- Directed by: Sam Wood
- Written by: Richard Maibaum Reginald Owen Leonard Praskins Wilhelm Thiele
- Produced by: Harry Rapf
- Starring: Wallace Beery Mickey Rooney Margaret Hamilton
- Cinematography: John F. Seitz
- Edited by: W. Donn Hayes
- Music by: Edward Ward
- Production company: Metro-Goldwyn-Mayer
- Distributed by: Loew's Inc.
- Release date: October 7, 1938;
- Running time: 89 minutes
- Country: United States
- Language: English

= Stablemates =

1938 film by Sam Wood

Stablemates is a 1938 American sports drama film directed by Sam Wood and starring Wallace Beery and Mickey Rooney.

==Plot==
Aspiring jockey Mickey idolizes hard-drinking former veterinarian Tom Terry, who shares advice about horses with Mickey. Tom tries to focus and collect his thoughts to perform a delicate operation on Mickey's beloved horse Lady-Q.

==Cast==
- Wallace Beery as Doc Tom Terry
- Mickey Rooney as Mickey
- Arthur Hohl as Mr. Gale
- Margaret Hamilton as Beulah Flanders
- Minor Watson as Barney Donovan
- Marjorie Gateson as Mrs.
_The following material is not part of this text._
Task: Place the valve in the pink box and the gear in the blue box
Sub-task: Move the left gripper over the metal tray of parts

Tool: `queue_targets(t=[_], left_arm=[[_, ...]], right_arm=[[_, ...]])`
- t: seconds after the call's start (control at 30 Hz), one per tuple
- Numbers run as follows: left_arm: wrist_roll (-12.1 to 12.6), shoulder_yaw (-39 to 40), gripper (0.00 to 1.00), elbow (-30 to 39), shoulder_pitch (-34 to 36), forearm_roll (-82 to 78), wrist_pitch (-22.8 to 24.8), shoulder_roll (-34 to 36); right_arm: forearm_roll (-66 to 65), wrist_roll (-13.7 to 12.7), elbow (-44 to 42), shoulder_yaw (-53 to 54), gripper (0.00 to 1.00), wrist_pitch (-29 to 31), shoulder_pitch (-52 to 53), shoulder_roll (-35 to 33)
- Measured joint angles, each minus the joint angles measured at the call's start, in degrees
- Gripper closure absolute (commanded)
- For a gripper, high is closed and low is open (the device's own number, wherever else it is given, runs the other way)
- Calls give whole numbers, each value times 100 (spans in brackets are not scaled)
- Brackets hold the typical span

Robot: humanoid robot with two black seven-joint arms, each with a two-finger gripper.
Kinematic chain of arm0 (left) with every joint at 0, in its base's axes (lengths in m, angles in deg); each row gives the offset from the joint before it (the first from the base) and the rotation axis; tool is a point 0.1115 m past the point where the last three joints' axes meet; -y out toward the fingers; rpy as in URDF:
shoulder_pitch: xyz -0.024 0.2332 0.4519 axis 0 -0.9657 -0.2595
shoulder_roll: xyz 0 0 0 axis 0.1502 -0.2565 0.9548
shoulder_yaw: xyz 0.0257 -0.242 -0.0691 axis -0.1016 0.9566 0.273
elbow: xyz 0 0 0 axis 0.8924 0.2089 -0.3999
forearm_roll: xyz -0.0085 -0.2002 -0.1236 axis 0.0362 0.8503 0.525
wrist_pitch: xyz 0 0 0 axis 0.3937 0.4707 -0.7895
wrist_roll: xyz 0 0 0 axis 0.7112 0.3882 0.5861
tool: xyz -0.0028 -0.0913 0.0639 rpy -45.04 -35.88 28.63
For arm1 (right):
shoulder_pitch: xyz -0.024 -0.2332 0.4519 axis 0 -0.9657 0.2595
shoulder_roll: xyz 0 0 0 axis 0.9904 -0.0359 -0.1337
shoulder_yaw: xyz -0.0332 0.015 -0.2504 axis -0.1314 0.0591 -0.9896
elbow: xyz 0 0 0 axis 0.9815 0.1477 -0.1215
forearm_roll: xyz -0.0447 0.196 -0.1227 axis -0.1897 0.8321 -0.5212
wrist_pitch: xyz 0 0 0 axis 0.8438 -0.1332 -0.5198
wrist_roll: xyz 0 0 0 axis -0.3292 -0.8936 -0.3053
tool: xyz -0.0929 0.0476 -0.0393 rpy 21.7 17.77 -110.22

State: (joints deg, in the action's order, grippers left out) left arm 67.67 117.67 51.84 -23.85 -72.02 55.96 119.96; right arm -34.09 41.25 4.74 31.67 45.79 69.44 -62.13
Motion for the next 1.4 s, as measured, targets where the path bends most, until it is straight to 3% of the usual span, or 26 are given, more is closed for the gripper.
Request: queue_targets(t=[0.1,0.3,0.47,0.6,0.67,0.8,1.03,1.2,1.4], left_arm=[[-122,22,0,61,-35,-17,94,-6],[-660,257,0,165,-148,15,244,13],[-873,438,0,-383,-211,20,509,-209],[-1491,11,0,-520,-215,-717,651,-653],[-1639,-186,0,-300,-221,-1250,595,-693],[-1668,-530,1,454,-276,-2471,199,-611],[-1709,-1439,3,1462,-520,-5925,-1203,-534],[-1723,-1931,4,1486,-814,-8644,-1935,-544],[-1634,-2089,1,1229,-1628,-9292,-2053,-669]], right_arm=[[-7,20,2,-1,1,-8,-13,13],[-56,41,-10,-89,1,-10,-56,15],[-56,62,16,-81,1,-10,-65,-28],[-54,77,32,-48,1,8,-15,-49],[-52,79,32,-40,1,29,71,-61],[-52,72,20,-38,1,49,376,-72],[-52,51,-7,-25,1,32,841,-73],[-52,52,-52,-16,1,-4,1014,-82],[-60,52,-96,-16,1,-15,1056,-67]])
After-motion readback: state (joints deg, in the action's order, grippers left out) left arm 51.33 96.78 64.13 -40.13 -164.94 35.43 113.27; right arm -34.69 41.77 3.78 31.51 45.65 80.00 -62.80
Shepherd
- Oscar O'Shea as Pete Whalen

==Critical reception==
Lionel Collier, wrote for the British magazine, Picturegoer, "Young Mickey Rooney improves in every picture in which he appears. If only his directors would have a little more restraint when they direct him in his more lachrymose moments, he would be the perfect juvenile actor." Collier also commented that Wallace Beery was "in fine form."